# About this task:
Exactly how many lines of the data below include the string "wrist"? State the number and nothing more.

# Given information:
+ + + + +

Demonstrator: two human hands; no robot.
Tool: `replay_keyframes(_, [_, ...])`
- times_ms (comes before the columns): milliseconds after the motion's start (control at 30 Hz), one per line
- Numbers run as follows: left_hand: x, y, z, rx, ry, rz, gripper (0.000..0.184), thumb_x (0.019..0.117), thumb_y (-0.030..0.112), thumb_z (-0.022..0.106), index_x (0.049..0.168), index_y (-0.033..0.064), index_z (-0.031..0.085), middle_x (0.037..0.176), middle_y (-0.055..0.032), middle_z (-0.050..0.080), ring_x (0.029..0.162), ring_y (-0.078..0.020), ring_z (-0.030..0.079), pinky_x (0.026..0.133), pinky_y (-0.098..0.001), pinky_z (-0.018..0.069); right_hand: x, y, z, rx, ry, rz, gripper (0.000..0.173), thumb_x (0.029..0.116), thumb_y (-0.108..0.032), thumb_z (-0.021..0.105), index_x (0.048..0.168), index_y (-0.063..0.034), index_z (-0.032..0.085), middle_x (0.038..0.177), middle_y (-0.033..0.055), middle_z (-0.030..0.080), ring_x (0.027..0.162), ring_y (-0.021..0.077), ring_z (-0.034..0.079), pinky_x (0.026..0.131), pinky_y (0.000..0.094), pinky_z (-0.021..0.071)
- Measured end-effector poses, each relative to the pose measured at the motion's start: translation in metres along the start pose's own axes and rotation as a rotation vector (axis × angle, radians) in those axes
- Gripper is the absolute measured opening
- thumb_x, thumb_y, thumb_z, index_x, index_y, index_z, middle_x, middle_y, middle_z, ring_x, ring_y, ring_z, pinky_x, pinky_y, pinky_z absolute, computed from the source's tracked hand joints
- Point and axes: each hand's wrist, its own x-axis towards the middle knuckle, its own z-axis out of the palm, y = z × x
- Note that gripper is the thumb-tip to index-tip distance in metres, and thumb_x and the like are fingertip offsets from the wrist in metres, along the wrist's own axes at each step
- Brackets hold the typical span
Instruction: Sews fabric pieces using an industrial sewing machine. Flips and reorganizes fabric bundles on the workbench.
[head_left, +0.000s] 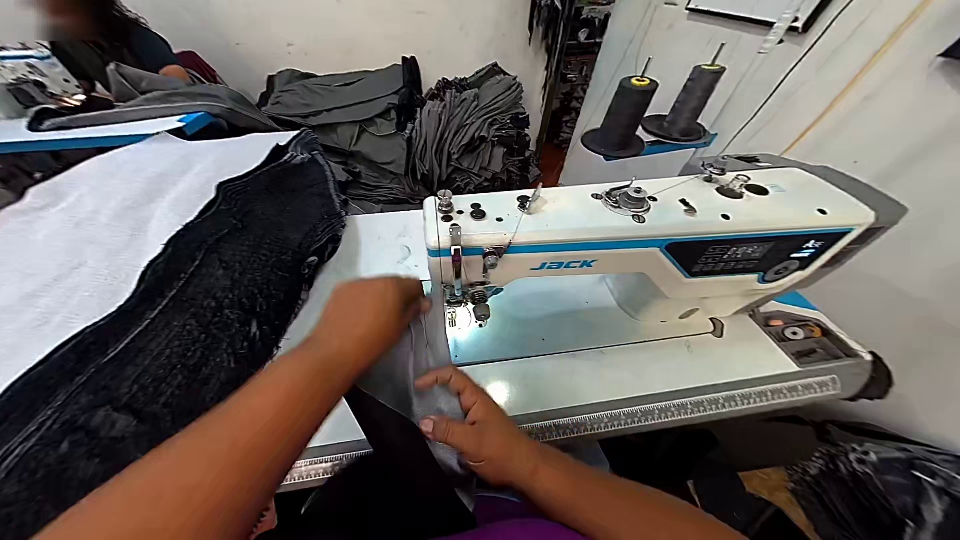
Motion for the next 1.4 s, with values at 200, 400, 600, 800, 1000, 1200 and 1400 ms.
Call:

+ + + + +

# Task result:
2